All data were extracted from the articles by two independent researchers and the final data were compared and verified to ensure accuracy. Discrepancies were minor and were resolved by discussion with a third researcher. In order to compare our results with Chillon et al.’s [10], we adopted the Fisher’s exact test to calculate the p value. Fisher’s exact test has been widely used to compare differences among small samples [13], and can offer more accurate results than the conventional Chi-Square method [25].

Results

Intervention overview

Forty articles were identified in this review, covering 18 AST interventions. Full intervention details can be found in Table 2.

Table 2 AST intervention summary

All interventions were conducted in developed countries – including the United States (N = 6) [26,27,28,29,30,31], Europe (N = 6) (1 in Netherlands [32], 1 in Belgium [33], 1 in Norway [34], 1 in Sweden [35], 1 in Denmark [36], and 1 in the UK [37]), Australia (N = 2) [7, 38], New Zealand (N = 2) [39, 40], Canada (N = 1) [41], and both the UK and Canada (N = 1) [42]. All of the interventions targeted children. The aims of each intervention varied: 13 interventions aimed to promote AST only [7, 26,27,28,29,30,31, 33, 36, 37, 40,41,42], and five interventions had multiple aims [32, 34, 35, 38, 39], including promoting healthy eating and physical activity, in which AST only served as one of the physical activity aims. Only three out of 18 interventions conducted pilot tests [31, 37, 41]. The intervention lengths varied from 4 weeks to 5 years, and the sample sizes varied from 58 to 57,096.

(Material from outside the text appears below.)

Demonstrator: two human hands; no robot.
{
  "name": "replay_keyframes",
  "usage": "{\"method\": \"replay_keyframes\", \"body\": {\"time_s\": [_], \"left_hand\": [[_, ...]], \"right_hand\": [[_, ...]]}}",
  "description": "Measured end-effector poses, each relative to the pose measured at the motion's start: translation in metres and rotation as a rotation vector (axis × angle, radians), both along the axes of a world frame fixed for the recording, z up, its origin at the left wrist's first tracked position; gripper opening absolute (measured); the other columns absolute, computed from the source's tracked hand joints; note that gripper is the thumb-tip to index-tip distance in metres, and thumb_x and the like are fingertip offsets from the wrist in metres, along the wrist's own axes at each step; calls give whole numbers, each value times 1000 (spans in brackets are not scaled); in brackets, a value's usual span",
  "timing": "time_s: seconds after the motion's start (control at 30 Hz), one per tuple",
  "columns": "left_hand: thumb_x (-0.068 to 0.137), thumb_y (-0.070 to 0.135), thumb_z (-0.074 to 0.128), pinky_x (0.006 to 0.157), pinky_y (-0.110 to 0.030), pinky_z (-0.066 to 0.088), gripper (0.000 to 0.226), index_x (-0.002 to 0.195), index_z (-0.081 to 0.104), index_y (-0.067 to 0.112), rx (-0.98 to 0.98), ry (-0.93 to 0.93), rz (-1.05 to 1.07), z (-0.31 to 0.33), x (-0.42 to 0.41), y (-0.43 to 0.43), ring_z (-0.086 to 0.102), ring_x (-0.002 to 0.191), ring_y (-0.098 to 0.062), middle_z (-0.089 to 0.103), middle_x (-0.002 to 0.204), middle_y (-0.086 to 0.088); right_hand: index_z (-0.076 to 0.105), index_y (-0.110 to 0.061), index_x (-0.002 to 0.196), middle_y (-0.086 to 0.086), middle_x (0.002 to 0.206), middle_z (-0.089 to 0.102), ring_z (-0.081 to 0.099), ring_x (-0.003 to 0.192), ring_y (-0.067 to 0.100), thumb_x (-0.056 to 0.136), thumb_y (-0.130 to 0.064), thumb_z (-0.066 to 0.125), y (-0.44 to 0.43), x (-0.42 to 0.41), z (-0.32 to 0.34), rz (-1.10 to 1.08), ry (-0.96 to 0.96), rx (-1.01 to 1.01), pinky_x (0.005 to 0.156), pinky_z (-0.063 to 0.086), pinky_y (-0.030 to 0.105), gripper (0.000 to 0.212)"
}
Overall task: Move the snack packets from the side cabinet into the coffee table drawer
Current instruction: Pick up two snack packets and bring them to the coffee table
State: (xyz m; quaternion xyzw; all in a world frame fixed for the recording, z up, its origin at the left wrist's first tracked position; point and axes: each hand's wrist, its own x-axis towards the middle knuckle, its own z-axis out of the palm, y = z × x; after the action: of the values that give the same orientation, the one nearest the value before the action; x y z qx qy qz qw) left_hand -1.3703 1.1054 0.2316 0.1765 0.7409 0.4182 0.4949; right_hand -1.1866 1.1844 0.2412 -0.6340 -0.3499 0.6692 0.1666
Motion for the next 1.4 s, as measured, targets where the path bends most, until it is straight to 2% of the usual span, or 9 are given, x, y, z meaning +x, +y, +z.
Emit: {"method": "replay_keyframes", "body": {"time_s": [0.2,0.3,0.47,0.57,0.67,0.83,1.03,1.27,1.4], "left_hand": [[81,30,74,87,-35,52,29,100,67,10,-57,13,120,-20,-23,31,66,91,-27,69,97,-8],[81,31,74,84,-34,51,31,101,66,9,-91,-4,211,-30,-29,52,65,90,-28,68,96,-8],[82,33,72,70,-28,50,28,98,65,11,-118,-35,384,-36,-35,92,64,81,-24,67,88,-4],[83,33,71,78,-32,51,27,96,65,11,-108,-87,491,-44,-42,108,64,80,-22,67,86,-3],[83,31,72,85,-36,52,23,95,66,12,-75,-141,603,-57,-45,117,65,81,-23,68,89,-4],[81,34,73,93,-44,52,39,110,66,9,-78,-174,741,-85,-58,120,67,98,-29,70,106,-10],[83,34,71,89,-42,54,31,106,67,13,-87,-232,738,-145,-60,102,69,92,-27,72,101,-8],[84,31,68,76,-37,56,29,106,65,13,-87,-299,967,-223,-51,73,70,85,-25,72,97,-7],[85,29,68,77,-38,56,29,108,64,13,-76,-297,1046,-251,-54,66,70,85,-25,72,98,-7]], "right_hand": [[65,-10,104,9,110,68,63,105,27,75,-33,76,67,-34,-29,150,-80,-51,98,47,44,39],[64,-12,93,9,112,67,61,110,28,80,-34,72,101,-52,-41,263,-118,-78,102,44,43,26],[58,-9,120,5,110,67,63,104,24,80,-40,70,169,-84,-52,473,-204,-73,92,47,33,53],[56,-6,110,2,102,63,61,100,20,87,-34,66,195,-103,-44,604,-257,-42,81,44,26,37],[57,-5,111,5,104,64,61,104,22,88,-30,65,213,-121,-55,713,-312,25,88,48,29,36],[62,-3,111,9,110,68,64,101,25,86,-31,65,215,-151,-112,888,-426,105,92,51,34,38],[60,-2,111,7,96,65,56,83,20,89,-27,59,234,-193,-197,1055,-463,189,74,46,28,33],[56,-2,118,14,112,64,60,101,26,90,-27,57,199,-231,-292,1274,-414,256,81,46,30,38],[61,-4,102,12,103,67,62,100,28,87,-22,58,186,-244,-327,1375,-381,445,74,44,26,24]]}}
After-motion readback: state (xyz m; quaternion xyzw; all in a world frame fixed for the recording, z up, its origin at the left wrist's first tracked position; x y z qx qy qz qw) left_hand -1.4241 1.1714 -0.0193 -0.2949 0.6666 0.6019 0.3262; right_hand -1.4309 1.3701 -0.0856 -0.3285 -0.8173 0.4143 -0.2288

Intervention strategy and theory use

Chillon et al. [10] noted “the studies generally failed to describe their theoretical frameworks” (p. 8), however they did not report whether each of the studies reported or adopted theories. In our review, seven out of 18 interventions reported using theory. The most commonly used theory was Social Cognitive Theory reported (n = 5) [29, 30, 34, 39, 42], followed by the Social Ecological Framework reported (n = 2) [34, 35] and the Theory of Planned Behaviour (n = 2) [37, 39]. Two interventions [34, 39] reported using more than one theory. In terms of theory utilization level, there are two studies [29, 39] informed by theory and two studies [35, 42] which applied theory. For example, in the “Beat the Street” [42] intervention, the researchers introduced competition to win points if children walk to school, underpinning social cognitive theory and learning theory. Three studies [30, 34, 37] tested theory. For example, in the “Traveling Green” [37] intervention, the factors of the Theory of Planned Behaviour were measured and tested to explain active commuting. None of the studies built theory.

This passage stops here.